Transcribe only part of the material below: the lines from the one containing "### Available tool" through the one containing "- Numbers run", inclusive, exactly as written.

─── Provided material

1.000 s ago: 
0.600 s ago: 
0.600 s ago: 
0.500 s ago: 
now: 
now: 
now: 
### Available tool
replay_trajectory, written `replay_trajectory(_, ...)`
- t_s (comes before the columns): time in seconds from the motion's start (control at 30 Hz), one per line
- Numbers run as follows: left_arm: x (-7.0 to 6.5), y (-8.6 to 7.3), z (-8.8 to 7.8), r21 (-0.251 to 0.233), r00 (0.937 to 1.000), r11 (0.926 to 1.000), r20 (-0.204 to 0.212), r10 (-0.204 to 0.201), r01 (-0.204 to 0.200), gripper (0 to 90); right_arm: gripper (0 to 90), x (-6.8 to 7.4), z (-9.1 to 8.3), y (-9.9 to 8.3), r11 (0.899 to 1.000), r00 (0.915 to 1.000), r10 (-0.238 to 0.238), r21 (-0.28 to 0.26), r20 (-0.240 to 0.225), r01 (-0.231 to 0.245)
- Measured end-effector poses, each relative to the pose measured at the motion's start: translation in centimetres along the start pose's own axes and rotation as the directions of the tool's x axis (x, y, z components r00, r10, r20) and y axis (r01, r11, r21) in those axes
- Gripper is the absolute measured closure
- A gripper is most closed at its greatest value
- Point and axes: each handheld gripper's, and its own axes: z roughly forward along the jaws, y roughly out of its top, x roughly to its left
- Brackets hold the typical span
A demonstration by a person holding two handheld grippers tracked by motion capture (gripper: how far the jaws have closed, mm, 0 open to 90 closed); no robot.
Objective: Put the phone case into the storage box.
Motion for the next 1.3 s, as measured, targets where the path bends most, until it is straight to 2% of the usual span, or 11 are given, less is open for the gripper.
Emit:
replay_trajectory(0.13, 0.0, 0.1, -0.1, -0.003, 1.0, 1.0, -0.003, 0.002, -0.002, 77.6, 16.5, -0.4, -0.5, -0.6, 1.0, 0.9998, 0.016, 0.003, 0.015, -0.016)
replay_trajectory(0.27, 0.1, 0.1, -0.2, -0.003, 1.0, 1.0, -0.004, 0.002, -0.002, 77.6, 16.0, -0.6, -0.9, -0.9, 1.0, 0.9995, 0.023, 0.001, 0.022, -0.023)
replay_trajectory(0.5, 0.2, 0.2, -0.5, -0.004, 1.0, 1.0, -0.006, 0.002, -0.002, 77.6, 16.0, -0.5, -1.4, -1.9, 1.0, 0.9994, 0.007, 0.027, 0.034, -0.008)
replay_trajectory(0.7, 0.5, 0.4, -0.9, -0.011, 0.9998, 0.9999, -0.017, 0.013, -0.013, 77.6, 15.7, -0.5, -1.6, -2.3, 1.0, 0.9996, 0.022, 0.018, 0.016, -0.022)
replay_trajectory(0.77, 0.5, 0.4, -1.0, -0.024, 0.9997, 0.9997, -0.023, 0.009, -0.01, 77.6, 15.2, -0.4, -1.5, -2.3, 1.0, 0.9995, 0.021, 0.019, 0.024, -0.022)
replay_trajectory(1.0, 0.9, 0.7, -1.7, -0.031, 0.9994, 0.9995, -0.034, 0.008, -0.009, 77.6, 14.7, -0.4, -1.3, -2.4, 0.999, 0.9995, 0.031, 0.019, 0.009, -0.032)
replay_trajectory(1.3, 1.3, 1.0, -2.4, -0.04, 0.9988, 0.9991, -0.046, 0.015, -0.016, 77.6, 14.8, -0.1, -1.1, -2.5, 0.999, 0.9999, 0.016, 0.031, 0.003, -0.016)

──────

__Result of the exercise__:
### Available tool
replay_trajectory, written `replay_trajectory(_, ...)`
- t_s (comes before the columns): time in seconds from the motion's start (control at 30 Hz), one per line
- Numbers run as follows: left_arm: x (-7.0 to 6.5), y (-8.6 to 7.3), z (-8.8 to 7.8), r21 (-0.251 to 0.233), r00 (0.937 to 1.000), r11 (0.926 to 1.000), r20 (-0.204 to 0.212), r10 (-0.204 to 0.201), r01 (-0.204 to 0.200), gripper (0 to 90); right_arm: gripper (0 to 90), x (-6.8 to 7.4), z (-9.1 to 8.3), y (-9.9 to 8.3), r11 (0.899 to 1.000), r00 (0.915 to 1.000), r10 (-0.238 to 0.238), r21 (-0.28 to 0.26), r20 (-0.240 to 0.225), r01 (-0.231 to 0.245)

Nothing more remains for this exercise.